Панина настигла кара, которая превышала всё то, что он имел ранее от «тирана» — Императора Павла. Но на этом дело не завершилось. В распоряжении Императора Александра находилось письмо (откуда оно к нему попало — не ясно), написанное Паниным и адресованное послу Уитворту, т. е. составленное не позже конца мая 1800 года. В нём тогда просто «баловень судьбы», двадцатидевятилетний граф уже прямо писал, что Император «не в своём уме» и его надо «убирать». Александр I показал письмо матери. После этого известия Мария Фёдоровна возненавидела Панина так, как только и может ненавидеть убийцу вдова убиенного. Когда в 1825 году на Престол вступил её третий сын, Николай Павлович, то она взяла с него слово не прощать Панина, и он прощения не получил.[128] Да и не заслужил он монаршего великодушия; граф ведь до самой смерти в 1837 году так ни в чём и не раскаялся…
Особняком во всем деле Цареубийства стоит фигура царского брадобрея — графа Ивана Павловича Кутайсова. Нет никаких свидетельств, что он входил в число заговорщиков, но он так плотно был окружён ими, что оказался фактически важным инструментом злодеяния. Невозможно предположить, чтобы Кутайсов желал смерти своего благодетеля — Императора Павла. Несмотря на свои явно не выдающиеся умственные способности, хитрый турок не мог не понимать, что в случае гибели Павла Петровича он потеряет если и не всё, то очень многое. А терять он ничего не хотел; у него настолько развилось самомнение, что застилало ему глаза на происходящее.
Лидеры заговора играли иа этой тщеславной струне временщика «как по нотам». Безбородко, Панин, Пален да и некоторые другие использовали «верного Ивана» по своему усмотрению. Ходили слухи, что Кутайсов брал деньги; Ольга Жеребцова даже называла цифру — 200 тысяч дукатов, астрономическую по тем временам сумму. Не понятно, правда, за что ему платили, если он и без денег, руководимый только чувством плебейской гордости, готов был способствовать падениям и возвышениям важных персон, на которых ранее, во времена молодости, смотрел как на небожителей. Теперь же, как ему казалось, он получил власть над ними! Это упоительное чувство собственной значимости бывшего раба невозможно было измерить никакими дукатами.
Можно согласиться с утверждением, что пламенная страсть к мадам Шевалье сыграла с Кутай совым злую шутку. Мадам готова была «брать» (и «брала») от кого угодно и за что угодно, в том числе и за «протекцию». Лежавший у её ног обожатель, Кутайсов, готов был выполнить любую просьбу несравненной повелительницы своего сердца.
Главным поводырям заговора протекции госпожи Шевалье не требовались. Они имели свои приёмы, оставляя Кутайсова в дураках, но всё ближе и ближе приближаясь к реализации злодейского плана.
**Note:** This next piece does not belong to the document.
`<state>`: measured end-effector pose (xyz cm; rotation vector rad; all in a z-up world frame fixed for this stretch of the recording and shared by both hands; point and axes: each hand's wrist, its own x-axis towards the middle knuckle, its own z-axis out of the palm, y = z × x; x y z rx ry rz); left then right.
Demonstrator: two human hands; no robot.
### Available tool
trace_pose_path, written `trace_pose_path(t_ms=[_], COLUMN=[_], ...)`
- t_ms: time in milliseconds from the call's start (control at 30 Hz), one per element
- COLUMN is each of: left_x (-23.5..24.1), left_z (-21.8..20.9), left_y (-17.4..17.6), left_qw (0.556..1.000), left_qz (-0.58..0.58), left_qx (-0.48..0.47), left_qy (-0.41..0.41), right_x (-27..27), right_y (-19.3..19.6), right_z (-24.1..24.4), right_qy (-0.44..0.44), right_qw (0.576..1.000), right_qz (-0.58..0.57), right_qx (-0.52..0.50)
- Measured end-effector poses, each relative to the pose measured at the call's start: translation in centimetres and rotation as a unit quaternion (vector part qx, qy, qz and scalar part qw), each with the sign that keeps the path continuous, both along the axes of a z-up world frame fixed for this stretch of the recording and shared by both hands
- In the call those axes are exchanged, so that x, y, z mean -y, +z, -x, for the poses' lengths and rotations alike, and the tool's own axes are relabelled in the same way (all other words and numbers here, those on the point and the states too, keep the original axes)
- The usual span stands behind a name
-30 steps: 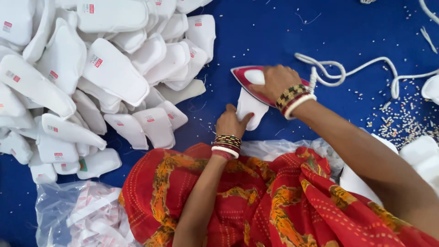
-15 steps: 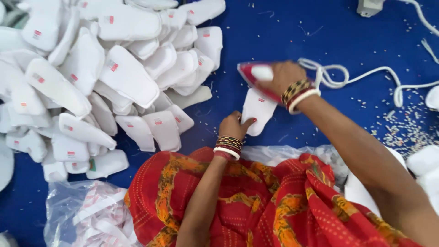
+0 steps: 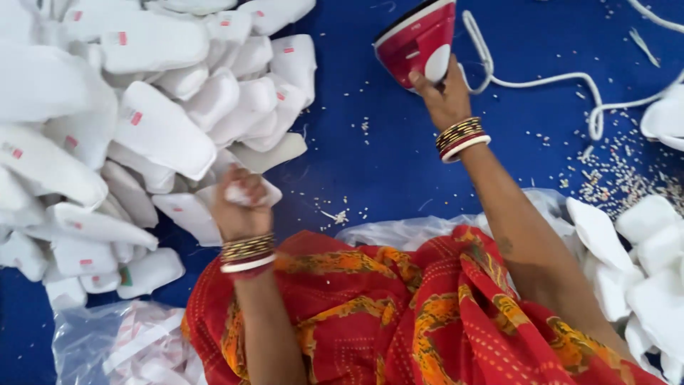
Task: The person sits on a blue floor mat among large piles of white foam shoe components. They pick up a component, peel a small paper label or backing piece from it, press it flat with a small electric iron, and place the finished piece onto a pile.
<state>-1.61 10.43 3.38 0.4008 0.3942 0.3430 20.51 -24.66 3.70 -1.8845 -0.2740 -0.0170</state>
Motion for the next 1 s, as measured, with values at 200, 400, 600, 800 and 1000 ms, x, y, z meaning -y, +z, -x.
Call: trace_pose_path(t_ms=[200, 400, 600, 800, 1000], left_x=[11.1, 14.1, 14.3, 14.2, 13.7], left_z=[-2.5, -2.1, -2.4, -2.1, -2.2], left_y=[-4.9, -5.4, -3.3, -3.9, -4.2], left_qw=[0.981, 0.953, 0.954, 0.951, 0.961], left_qz=[0.119, 0.183, 0.159, 0.155, 0.13], left_qx=[-0.073, -0.024, -0.054, 0.02, 0.015], left_qy=[-0.132, -0.24, -0.25, -0.269, -0.243], right_x=[7.7, 22.1, 32.4, 18.4, -3.5], right_y=[-0.3, 4.2, -1.0, 2.1, 0.4], right_z=[4.0, 15.1, 19.8, 15.4, 12.5], right_qy=[-0.042, -0.109, -0.196, -0.18, -0.077], right_qw=[0.977, 0.779, 0.766, 0.89, 0.951], right_qz=[0.145, 0.583, 0.511, 0.416, 0.252], right_qx=[0.15, -0.204, -0.337, -0.041, -0.159])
Когда Палену понадобилось вернуть графов Зубовых в столицу, то был придуман замечательный ход. Граф Кутайсов получил письмо от Платона Зубова, от «самого Платона Александровича!», что он просит руки его дочери. С цирюльником случился приступ радостной истерии. Богатый, знатный, недавно первый среди всех, будет его зятем! От такой перспективы у Кутайсова дух захватило.
Но прежде Зубова надо вернуть из изгнания в столицу. Зная вспыльчивый, но отходчивый, добродушный нрав Государя, его привычки, настроения, Кутайсов в удобный момент, благо он имел общение с Императором ежедневно, в разное время суток, сообщил ему о сделанном предложении; со слезами на глазах показал письмо Платона. Император давно уже думал, что пора помиловать не одних только Зубовых, а и других лиц, высланных из столицы за неисполнение службы и за иные провинности. Слёзы Кутайсова и слова Палена о «желанном великодушии» привели к прощению не только братьев Зубовых.
Никакого «указа» о помиловании Зубовых, о чем нередко пишут, не существовало в природе. Самодержец мыслил шире. 1 ноября 1800 года появилось два именных указа. Первый — «О дозволении всем выбывшим из воинской службы в отставку или исключенным, вступать вновь в оную». Второй — «О распространении силы указа о выбывших из воинской службы и на статских чиновников». В них говорилось о том, что Император «являя милосердие» дозволяет всем выбывшим и высланным вернуться в столицу «для личного представления Нам». Фактически 1 ноября 1800 года была объявлена всеобщая амнистия для всех служилых лиц, не распространявшаяся только на осуждённых военным судом.